開示の制御キャビティは、局所中性子束を制御するべく互いに独立して反応するので、キセノン波が自然に抑制される。これにより、炉15の効率が増加する。また、炉心100、100’、100a、及び/又は100bを横切る中性子束が大幅に平坦化されるので、原子炉システム5の全パワー出力が相対的に高くなる。また、炉心100、100’、100a、及び/又は100bを横切る燃料バーンアウトも相対的に均一になる。
開示の原子炉システムは、連続的又は部分的な燃料交換を使用する必要がない。これは、過剰な中性子が、低転換比を有する旧燃料の寿命を非効率的に延ばすべく使用されずに、高転換比の新燃料の寿命を延ばすべく使用されるからである。炉15は燃料として天然ウランを使用するので、炉15は同位体(例えばウラン)の濃縮能力を利用しない。このため、核拡散の可能性が減少する。炉15の高転換比ゆえに、パワー出力の大部分は、炉15内でU238から生成されたプルトニウム同位体(ほとんどがPu239)の核分裂によって生成される。したがって、採掘ウラン1トン当たりの発電KWHが著しく増加し、かつ、発電KWH当たりの発生核廃棄物量が著しく減少する。
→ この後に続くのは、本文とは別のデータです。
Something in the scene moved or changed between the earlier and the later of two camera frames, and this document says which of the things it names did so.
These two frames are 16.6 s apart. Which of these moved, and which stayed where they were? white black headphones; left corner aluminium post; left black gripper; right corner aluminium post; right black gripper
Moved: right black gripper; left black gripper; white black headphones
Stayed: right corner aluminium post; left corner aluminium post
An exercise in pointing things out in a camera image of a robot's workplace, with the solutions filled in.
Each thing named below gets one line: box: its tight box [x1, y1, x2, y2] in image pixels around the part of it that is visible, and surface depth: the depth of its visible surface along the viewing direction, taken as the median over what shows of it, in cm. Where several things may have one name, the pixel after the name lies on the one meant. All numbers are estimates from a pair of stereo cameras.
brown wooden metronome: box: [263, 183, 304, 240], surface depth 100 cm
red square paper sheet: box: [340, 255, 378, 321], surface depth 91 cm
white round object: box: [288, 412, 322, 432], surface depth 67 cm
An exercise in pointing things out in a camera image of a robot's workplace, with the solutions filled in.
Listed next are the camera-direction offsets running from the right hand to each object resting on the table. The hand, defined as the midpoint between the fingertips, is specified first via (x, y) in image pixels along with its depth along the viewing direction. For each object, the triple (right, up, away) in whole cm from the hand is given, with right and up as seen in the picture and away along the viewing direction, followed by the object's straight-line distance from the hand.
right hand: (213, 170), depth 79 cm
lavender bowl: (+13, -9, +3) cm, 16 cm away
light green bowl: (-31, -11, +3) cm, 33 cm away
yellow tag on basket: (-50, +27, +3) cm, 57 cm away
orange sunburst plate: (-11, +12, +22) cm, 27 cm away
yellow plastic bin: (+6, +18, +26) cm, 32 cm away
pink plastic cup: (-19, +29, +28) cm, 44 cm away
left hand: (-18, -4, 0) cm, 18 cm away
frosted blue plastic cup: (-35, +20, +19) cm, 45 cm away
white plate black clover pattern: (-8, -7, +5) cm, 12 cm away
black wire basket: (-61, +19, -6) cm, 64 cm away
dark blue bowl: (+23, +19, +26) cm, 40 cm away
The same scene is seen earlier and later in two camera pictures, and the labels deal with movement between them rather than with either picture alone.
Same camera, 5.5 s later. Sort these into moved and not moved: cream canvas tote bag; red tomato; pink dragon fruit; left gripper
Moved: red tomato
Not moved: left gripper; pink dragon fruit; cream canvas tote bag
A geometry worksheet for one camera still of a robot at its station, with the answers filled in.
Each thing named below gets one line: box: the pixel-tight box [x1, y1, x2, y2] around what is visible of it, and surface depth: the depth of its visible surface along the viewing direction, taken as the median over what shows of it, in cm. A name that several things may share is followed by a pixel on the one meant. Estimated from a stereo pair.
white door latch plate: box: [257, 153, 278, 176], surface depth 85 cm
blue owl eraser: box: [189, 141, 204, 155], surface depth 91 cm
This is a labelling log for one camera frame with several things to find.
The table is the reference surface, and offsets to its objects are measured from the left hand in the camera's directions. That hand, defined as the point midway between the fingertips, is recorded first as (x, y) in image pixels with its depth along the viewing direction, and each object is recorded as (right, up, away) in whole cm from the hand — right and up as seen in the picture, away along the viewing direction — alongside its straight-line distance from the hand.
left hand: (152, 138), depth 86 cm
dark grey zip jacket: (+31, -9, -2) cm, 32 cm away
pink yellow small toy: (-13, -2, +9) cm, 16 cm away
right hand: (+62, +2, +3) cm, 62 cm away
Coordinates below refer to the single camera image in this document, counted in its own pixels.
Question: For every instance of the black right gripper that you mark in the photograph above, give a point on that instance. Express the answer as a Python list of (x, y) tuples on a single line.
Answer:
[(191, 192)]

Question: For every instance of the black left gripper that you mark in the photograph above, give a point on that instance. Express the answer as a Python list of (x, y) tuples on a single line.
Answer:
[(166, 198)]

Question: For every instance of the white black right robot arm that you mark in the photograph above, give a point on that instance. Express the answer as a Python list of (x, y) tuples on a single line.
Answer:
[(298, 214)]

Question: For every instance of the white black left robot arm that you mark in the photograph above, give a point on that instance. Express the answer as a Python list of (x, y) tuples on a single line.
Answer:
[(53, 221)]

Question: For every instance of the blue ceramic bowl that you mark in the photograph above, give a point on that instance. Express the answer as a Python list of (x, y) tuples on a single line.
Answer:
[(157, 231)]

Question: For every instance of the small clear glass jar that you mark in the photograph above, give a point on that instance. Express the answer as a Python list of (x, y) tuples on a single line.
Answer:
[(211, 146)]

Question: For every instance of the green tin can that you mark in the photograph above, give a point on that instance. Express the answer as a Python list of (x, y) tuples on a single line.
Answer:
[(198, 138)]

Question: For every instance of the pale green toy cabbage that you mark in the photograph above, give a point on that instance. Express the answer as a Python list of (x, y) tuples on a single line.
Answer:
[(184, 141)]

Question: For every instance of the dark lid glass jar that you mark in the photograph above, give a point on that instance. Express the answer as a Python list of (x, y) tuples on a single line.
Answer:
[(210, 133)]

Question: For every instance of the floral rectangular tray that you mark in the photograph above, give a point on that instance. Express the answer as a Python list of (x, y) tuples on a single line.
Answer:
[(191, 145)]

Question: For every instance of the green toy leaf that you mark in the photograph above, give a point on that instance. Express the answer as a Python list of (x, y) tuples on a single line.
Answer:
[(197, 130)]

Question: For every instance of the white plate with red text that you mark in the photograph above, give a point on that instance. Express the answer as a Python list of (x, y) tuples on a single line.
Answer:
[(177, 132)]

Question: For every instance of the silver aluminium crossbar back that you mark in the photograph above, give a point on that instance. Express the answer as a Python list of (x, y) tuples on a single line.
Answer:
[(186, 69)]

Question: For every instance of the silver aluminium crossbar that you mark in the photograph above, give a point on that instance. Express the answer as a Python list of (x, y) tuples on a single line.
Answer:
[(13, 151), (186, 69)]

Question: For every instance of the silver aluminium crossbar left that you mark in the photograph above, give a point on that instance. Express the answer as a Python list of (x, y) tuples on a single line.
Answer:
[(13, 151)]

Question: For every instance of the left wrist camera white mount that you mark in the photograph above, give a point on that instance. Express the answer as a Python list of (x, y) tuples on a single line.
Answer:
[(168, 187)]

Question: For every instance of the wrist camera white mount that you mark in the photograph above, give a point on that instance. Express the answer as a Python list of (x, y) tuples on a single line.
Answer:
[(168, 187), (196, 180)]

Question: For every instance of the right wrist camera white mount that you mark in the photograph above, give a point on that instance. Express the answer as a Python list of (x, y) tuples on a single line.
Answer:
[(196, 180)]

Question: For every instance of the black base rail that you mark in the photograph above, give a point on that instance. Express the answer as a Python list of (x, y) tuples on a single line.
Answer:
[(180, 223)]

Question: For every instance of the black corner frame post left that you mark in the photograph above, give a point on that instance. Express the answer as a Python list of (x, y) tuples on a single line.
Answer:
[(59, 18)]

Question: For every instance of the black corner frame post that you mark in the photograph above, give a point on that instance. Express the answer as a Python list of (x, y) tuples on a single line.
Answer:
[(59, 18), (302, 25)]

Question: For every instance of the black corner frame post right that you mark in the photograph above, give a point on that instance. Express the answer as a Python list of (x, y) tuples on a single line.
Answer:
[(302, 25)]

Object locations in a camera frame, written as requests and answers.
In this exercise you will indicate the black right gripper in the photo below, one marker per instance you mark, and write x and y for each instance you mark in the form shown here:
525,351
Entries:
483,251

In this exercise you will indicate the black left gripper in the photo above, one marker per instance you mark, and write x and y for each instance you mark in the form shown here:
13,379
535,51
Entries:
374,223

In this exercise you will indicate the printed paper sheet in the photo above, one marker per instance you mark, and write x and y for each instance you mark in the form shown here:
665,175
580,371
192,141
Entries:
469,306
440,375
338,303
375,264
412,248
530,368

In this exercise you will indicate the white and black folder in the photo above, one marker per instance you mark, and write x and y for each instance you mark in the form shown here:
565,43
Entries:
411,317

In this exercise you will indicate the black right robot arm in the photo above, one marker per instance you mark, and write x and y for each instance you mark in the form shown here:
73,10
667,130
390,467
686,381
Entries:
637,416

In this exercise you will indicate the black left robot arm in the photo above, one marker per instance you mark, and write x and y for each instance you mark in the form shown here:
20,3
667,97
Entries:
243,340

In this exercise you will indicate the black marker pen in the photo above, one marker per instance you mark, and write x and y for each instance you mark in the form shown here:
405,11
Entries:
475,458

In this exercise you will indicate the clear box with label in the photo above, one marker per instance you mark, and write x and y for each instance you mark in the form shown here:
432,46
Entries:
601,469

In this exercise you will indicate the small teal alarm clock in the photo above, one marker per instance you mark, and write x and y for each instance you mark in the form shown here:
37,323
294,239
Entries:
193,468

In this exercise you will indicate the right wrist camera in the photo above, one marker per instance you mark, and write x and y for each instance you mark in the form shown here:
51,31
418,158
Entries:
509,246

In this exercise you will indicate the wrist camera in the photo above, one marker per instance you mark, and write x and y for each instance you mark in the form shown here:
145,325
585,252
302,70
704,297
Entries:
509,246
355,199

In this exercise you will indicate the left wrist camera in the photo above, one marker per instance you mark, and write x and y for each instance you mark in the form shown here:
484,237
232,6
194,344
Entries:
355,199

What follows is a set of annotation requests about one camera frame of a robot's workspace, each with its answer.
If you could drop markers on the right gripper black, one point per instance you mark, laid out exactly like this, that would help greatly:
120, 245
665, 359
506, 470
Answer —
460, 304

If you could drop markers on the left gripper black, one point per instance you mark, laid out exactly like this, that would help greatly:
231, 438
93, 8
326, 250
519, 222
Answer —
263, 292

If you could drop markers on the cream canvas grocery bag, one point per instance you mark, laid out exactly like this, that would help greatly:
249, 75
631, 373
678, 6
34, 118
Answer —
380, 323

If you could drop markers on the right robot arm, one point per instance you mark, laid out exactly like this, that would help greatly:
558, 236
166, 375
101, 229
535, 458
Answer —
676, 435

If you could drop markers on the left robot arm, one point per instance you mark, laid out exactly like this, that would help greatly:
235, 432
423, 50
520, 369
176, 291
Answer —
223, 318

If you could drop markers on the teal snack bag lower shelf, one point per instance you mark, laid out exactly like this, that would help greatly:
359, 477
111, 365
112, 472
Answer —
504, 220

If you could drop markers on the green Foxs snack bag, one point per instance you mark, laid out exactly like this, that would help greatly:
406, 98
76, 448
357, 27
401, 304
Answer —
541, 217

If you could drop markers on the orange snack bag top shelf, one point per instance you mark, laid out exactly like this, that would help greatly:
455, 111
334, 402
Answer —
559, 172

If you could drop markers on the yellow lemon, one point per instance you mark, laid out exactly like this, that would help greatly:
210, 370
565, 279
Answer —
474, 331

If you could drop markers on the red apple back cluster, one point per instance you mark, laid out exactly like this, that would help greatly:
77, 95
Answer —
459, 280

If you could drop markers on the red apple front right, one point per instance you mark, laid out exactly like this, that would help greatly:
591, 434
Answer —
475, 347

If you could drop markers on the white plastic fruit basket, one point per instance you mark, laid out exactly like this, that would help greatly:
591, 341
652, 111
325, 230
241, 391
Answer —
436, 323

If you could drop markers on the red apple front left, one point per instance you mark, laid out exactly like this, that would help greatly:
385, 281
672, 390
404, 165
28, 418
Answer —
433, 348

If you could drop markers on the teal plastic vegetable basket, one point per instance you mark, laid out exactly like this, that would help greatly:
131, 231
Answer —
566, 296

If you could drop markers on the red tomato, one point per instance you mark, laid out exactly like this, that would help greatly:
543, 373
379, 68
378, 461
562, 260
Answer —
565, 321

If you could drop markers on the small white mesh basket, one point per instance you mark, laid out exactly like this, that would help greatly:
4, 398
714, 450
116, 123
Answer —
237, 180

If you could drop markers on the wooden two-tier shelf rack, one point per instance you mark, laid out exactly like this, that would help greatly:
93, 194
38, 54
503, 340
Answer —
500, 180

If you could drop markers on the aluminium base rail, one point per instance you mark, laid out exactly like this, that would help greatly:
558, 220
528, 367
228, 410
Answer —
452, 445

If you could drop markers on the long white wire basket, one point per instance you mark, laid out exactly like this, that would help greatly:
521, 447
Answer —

開示の制御キャビティは炉15に、原子炉システム5を効率的に制御する単純な構造を与える。開示の制御キャビティは炉冷却材及び減速材間の温度差を低減するので、熱い冷却材から減速材への熱損失が低減される。これにより、出力冷却材温度が高くなり、かつ、蒸気タービンの効率が高くなる。また、開示の制御キャビティは、炉15を横切る圧力差を低減するので、冷却材圧力管を作る構造材料を少なくすることができる。これにより、吸収される中性子を少なくして燃料の転換比を増加させることができる。
開示の燃料集合体は、開示の燃料管内の内側燃料棒を与える。当該燃料棒は、他の燃料棒によって熱中性子が遮られることが相対的に少ないので、燃料管を横切る温度が相対的に均一になる。これにより、燃料管及び燃料集合体は、多くの燃料棒及び/又は大きな直径の燃料棒を格納することができる。したがって、炉体積当たりのパワー出力が増加する。
補助熱交換システム415は、炉15からの又は他の任意の適切な熱源からの熱を効率的に伝達する。補助熱交換システム415は、可動の機械的部品なしに、効率的な熱伝達システムを与える。
開示の原子炉システムはまた、必要に応じて自動的に及び/又は意図的に炉15をシャットダウンすることができる。開示の炉システムはまた、バイパスシステムを介してタービン45に送達される蒸気量を制御する方法を与える。これにより、出力生成を効率的に制御することができる。
開示の原子炉システムに対して様々な修正例及び変形例をなし得ることは、当業者にとって明らかである。他の実施例も、本明細書並びに開示の方法及び装置の実施を考慮することにより、当業者にとって明らかである。意図されることだが、本明細書及び例は、例示のみとみなされ、真の範囲は以下の特許請求の範囲及びその均等物によって示される。